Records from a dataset
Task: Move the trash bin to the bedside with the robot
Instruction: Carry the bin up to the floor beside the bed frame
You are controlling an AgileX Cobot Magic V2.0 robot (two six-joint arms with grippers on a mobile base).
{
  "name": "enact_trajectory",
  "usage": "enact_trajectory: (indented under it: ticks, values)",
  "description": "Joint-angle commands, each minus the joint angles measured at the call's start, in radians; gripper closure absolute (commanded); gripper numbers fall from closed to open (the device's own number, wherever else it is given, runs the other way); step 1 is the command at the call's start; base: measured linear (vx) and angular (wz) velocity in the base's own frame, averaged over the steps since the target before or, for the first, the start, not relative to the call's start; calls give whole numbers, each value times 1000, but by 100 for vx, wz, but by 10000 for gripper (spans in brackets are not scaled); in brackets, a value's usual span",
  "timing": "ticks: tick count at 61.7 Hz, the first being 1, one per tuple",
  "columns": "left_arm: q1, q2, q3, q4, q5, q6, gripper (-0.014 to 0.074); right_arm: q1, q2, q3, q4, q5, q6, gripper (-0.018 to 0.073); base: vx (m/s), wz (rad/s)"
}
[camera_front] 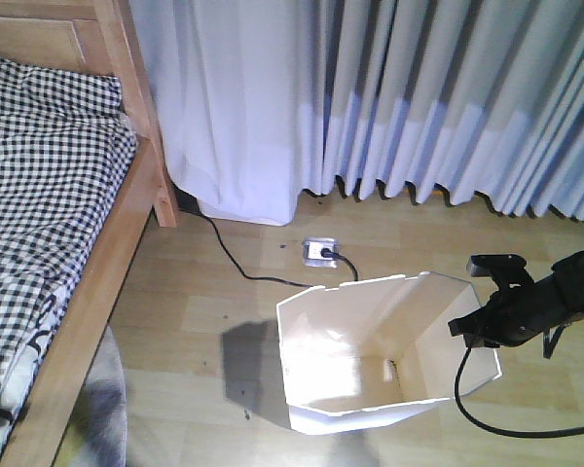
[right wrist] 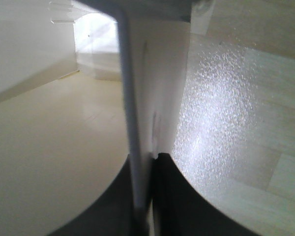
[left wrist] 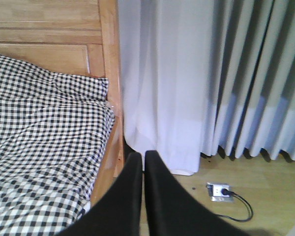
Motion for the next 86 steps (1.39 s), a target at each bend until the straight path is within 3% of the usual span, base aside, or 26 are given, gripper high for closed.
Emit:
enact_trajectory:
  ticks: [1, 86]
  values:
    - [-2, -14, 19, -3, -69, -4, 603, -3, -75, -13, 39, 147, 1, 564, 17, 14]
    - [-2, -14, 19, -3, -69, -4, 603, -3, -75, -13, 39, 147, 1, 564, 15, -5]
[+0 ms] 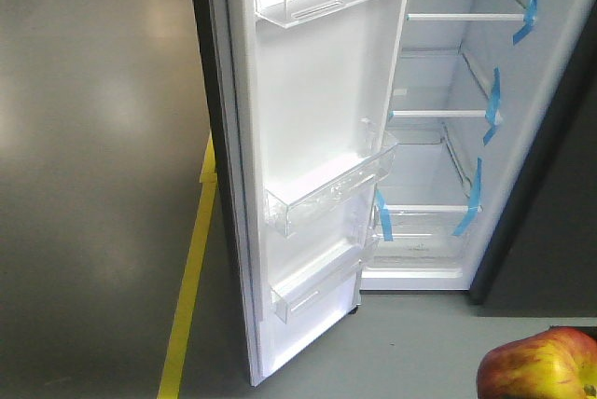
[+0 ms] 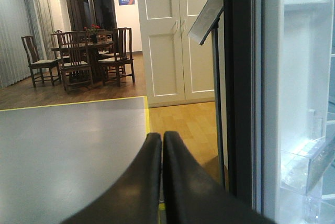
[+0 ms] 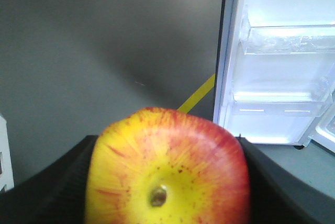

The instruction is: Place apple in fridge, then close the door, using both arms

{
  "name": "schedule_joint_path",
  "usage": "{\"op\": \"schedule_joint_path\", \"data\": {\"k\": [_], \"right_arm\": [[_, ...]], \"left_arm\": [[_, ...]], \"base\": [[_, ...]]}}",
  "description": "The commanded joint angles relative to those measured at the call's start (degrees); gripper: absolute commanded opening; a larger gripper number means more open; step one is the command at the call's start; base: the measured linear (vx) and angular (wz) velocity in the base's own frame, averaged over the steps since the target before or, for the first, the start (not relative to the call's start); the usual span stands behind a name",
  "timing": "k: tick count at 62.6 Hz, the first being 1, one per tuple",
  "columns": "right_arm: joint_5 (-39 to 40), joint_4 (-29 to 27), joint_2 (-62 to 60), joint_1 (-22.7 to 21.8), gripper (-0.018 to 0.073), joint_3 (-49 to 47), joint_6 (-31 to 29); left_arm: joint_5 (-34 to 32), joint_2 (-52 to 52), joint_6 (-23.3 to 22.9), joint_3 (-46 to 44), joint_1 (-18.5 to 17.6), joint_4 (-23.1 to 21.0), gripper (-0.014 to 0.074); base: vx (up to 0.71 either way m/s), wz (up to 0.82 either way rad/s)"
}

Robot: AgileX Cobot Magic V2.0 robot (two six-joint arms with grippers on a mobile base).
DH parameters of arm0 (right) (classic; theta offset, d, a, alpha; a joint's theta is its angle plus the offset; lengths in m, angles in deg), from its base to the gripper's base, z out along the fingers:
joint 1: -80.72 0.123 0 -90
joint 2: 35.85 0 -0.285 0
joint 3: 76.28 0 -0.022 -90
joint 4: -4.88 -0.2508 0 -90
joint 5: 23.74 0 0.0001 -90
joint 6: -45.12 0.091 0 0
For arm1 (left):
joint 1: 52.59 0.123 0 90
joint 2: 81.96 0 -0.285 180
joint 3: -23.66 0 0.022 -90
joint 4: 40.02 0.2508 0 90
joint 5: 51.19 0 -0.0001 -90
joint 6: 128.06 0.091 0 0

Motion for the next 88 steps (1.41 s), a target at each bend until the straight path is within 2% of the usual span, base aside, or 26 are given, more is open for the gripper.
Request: {"op": "schedule_joint_path", "data": {"k": [1, 88], "right_arm": [[3.9, -1.4, 0.2, 0.1, 0.0411, -1.6, -0.3], [3.9, -1.4, 0.2, 0.1, 0.0411, -1.6, -0.3]], "left_arm": [[-4.5, 0.8, -0.5, 1.2, -0.3, -0.4, -0.0006], [-4.5, 0.8, -0.5, 1.2, -0.3, -0.4, -0.0006]], "base": [[0.12, 0.00], [0.09, 0.00]]}}
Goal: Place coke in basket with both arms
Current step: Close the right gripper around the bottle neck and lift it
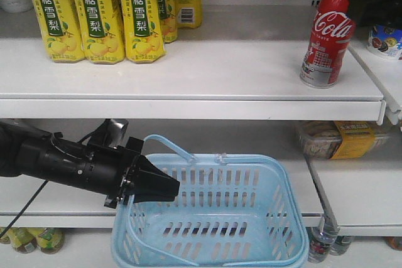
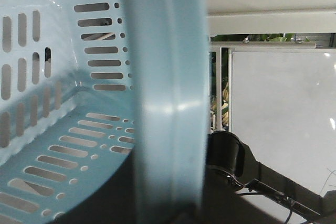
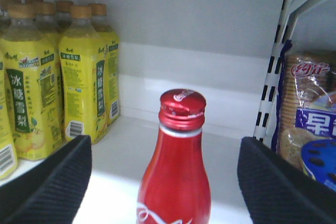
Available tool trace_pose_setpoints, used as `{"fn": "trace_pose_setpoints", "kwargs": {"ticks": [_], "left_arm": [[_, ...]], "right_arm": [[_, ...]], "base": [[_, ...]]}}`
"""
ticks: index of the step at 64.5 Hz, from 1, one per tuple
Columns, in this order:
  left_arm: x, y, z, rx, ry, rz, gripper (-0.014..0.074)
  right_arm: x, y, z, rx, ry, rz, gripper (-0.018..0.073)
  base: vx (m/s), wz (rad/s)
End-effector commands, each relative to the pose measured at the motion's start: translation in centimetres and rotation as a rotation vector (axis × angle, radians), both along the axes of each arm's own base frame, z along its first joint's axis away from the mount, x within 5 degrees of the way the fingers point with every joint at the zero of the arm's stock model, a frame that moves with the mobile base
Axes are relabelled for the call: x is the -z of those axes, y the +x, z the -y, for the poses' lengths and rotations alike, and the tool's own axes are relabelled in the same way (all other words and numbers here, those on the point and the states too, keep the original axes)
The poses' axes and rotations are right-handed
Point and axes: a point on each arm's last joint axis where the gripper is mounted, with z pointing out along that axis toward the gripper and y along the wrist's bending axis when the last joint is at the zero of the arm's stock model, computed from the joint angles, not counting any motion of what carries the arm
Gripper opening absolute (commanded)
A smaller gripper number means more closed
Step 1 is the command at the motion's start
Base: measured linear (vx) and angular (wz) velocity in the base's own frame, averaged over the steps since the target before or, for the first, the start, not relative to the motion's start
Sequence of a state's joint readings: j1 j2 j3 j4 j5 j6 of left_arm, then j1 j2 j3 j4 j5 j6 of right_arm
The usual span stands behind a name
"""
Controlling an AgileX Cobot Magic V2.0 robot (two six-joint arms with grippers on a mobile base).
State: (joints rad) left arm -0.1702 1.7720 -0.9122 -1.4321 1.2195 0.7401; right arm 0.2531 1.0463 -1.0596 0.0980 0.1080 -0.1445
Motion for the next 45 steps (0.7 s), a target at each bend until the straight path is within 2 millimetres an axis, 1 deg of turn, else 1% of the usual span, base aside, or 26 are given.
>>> {"fn": "trace_pose_setpoints", "kwargs": {"ticks": [1, 11, 26, 38, 45], "left_arm": [[-2.3, 0.4, 0.2, -0.047, -0.061, 0.086, -0.0006], [-2.3, 0.4, 0.2, -0.047, -0.061, 0.086, -0.0006], [-2.3, 0.4, 0.2, -0.047, -0.061, 0.086, -0.0006], [-2.3, 0.4, 0.2, -0.047, -0.061, 0.086, -0.0006], [-2.3, 0.4, 0.2, -0.047, -0.061, 0.086, -0.0006]], "right_arm": [[-2.2, -0.2, 0.2, 0.014, 0.024, 0.142, 0.0561], [-1.8, 0.5, 0.1, 0.016, 0.023, 0.134, 0.0561], [-1.9, 1.3, -0.1, 0.019, 0.028, 0.155, 0.0561], [-2.6, 2.5, -0.4, 0.017, 0.025, 0.144, 0.0561], [-2.5, 3.5, -0.7, 0.016, 0.021, 0.129, 0.0561]], "base": [[0.0, 0.0], [0.0, 0.0], [0.0, 0.0], [0.0, 0.0], [0.0, 0.0]]}}
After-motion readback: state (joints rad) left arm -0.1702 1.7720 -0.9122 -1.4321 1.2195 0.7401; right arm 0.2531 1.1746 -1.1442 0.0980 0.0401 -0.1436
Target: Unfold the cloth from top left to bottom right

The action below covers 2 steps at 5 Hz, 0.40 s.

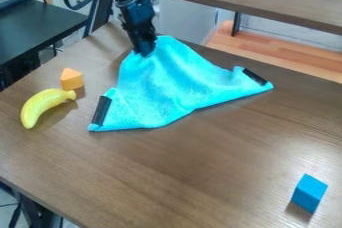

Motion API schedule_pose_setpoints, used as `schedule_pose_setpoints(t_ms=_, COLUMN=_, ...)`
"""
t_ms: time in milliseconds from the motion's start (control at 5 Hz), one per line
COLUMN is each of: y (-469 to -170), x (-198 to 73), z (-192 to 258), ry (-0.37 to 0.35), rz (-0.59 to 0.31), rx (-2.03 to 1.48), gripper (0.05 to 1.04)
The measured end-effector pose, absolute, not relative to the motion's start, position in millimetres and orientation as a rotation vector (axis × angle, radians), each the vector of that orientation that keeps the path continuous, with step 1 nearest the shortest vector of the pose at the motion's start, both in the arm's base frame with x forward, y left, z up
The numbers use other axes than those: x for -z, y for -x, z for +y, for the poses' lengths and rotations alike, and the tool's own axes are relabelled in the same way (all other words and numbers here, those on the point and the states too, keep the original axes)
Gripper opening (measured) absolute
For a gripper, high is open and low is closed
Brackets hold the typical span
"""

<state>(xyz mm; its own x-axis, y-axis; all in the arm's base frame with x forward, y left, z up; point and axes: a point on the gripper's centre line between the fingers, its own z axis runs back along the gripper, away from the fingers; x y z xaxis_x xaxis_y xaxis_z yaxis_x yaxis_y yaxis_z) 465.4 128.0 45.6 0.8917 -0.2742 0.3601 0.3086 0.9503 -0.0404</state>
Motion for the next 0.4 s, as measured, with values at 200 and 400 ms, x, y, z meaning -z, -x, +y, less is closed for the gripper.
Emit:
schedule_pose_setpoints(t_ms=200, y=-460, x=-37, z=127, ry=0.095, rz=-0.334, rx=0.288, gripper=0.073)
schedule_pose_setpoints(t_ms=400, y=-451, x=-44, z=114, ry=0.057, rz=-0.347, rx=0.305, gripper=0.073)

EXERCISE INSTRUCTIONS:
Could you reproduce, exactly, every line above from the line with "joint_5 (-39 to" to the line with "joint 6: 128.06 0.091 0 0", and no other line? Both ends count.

ANSWER TO THIS EXERCISE:
  "columns": "right_arm: joint_5 (-39 to 40), joint_4 (-29 to 27), joint_2 (-62 to 60), joint_1 (-22.7 to 21.8), gripper (-0.018 to 0.073), joint_3 (-49 to 47), joint_6 (-31 to 29); left_arm: joint_5 (-34 to 32), joint_2 (-52 to 52), joint_6 (-23.3 to 22.9), joint_3 (-46 to 44), joint_1 (-18.5 to 17.6), joint_4 (-23.1 to 21.0), gripper (-0.014 to 0.074); base: vx (up to 0.71 either way m/s), wz (up to 0.82 either way rad/s)"
}

Robot: AgileX Cobot Magic V2.0 robot (two six-joint arms with grippers on a mobile base).
DH parameters of arm0 (right) (classic; theta offset, d, a, alpha; a joint's theta is its angle plus the offset; lengths in m, angles in deg), from its base to the gripper's base, z out along the fingers:
joint 1: -80.72 0.123 0 -90
joint 2: 35.85 0 -0.285 0
joint 3: 76.28 0 -0.022 -90
joint 4: -4.88 -0.2508 0 -90
joint 5: 23.74 0 0.0001 -90
joint 6: -45.12 0.091 0 0
For arm1 (left):
joint 1: 52.59 0.123 0 90
joint 2: 81.96 0 -0.285 180
joint 3: -23.66 0 0.022 -90
joint 4: 40.02 0.2508 0 90
joint 5: 51.19 0 -0.0001 -90
joint 6: 128.06 0.091 0 0

The output is now finished.